The reclamation act provides that the settlers under the various projects shall repay to the Government the estimated cost
of construction, and that the Secretary of the Interior shall at the opening
of each regular session report to Congress the estimates of cost of all contemplated works. The first definite report in compliance
with this provision of the law was made in 1905. (See Report of the Secretary of the Interior for 1903, p. 81 in some issues
of this report and p. 83 in others.)
The estimated cost of projects authorized and approved by the department contemplated but not yet completed is as follows:
State. |
Name of project. |
Allotment. |
Arizona |
Salt River |
$3,850,000 |
California |
Yuma |
3,000,000 |
Colorado |
Uncompahgre |
2,500,000 |
Idaho |
Minidoka |
1,300,000 |
Do |
Payette-Boise |
1,300,000 |
Kansas |
Garden City |
260,000 |
Montana |
Huntleya |
900,000 |
Montana (two-thirds) North Dakota (one-third). |
Lower Yellowstone |
1,900,000 |
Nebraska and Wyoming |
North Platte |
3,330,000 |
Nevada |
Truckee-Carson |
3,000,000 |
New Mexico |
Hondo |
240,000 |
Oregon |
Klamath |
2,000,000 |
South Dakota |
Belle Fourche |
2,100,000 |
Wyoming |
Shoshone |
2,250,000 |
Total |
|
27,930,000 |
In his report of 1907, at page 40 in some issues and page 43 in others, the Secretary gives the estimated cost of the following
additional projects:
State. |
Project. |
Estimated cost. |
California |
Orland |
$1,200,000 |
Colorado |
Grand Valley |
2,250,000 |
Montana |
Milk River |
1,200,000 |
Do |
Sun River |
500,000 |
New Mexico |
Carlsbad |
640,000 |
New Mexico-Texas |
Rio Grande |
200,000 |
North Dakota |
Pumping |
1,240,000 |
Oregon |
Umatilla |
1,100,000 |
Utah |
Strawberry Valley |
1,500,000 |
Washington |
Okanogan |
500,000 |
Do |
Yakima |
3,700,000 |
Total |
|
14,030,000 |
From these figures it appears that the total estimated cost of the 25 ‘‘primary projects’’ is $41,960,000. In other words,
the full amount the Government can recover from the settlers is $41,960,000, and that if all the projects are successful enough
to enable the settlers to pay.
In 1910 the Reclamation Service reports (see II. Doc. 1262, 61st Cong., 3d sess., p. 22) that there had been allotted to these
projects the sum of $61,885,000, and that to complete them the further sum of $88,664,755 would be required. In other words,
that $150,549,755 would be required to accomplish what the ‘‘engineers’’ of the Reclamation Service estimated would cost $41,960,000.
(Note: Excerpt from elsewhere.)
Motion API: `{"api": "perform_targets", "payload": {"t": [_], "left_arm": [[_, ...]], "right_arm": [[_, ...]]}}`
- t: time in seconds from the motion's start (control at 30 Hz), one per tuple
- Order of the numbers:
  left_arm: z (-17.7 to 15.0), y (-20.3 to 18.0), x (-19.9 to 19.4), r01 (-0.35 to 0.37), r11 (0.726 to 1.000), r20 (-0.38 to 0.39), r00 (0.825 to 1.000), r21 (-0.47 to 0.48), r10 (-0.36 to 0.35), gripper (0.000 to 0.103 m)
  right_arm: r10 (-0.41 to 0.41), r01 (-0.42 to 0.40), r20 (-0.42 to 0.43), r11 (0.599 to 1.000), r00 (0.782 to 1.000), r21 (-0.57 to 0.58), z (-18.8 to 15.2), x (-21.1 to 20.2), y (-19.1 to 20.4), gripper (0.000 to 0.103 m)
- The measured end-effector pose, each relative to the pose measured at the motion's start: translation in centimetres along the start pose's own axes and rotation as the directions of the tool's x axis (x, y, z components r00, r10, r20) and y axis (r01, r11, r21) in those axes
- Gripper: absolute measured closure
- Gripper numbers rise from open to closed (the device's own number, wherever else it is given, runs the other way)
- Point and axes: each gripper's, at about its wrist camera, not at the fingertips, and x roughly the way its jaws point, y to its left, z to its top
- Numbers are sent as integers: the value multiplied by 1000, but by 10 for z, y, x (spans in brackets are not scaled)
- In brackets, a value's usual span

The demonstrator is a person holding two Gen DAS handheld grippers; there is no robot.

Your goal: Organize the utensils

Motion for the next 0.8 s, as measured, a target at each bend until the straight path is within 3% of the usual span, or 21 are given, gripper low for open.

It is evident from these figures that the loss to the Government by reason of incompetence in making estimates will be $108,589,755.
But this is not all. Since 1910 the service has expended on the Salt River project above described several hundred thousand
dollars in excess of the amount guessed at that time. At this rate of reckless progress the
probable loss to the Government over and above estimates will be from $110,000,000 to $115,000,000. The ‘‘estimates of the
engineers’’ are thus proven less than fair guesses. Such a dalliance with millions of dollars and other serious matters by
persons who are styled ‘‘engineers,’’ but whose mathematical work would discredit a village high school, is calculated to
breed contempt for the Government in the public mind.
The present guess at the cost is more than 350 per cent of the original estimate. Seventy-five millions of the now proposed
$150,000,000 have been spent, and the end is not yet. These facts alone in our opinion make it imperative that the House appropriate
a reasonable large sum of money for a complete overhauling of the affairs and accounts of this service.
As near as we can ascertain there are four completed projects of the many undertaken, viz, Garden City in Kansas; Hondo and
Carlsbad in New Mexico, and Okanogan in Washington. The first consists of a pumping plant intended to irrigate 10,000 acres.
All lands under this project are in private ownership. The financial condition of this project (according to the last available
data) is:
Building cost |
$337,800.31 |
Operation and maintenance |
49,910.39 |
Total expenditure |
387,710.70 |
‘‘Accrued revenues’’ |
8,053.63 |
Net investment |
379,657.07 |
The Reclamation Service says:
The water plane was drawn down very low, and the discharge from the pumps was, in consequence, materially decreased. The removal
of sand from the wells was found to be necessary at frequent intervals. * * * Since 1909 no water has been pumped and maintenance
work has been confined to the necessary care of the plant.
The Army board says:
At the meeting which the board held with the directors of the water users' association there was submitted a copy of a resolution
unanimously adopted by the stockholders at their annual meeting on October 5, 1910. The substance of this resolution is that
the ‘‘Government be asked to abandon the said project so far as this association is concerned, and we ask that all contract
liens so far as the Government is concerned be released.’’
In other words, the Garden City project is a total failure and loss.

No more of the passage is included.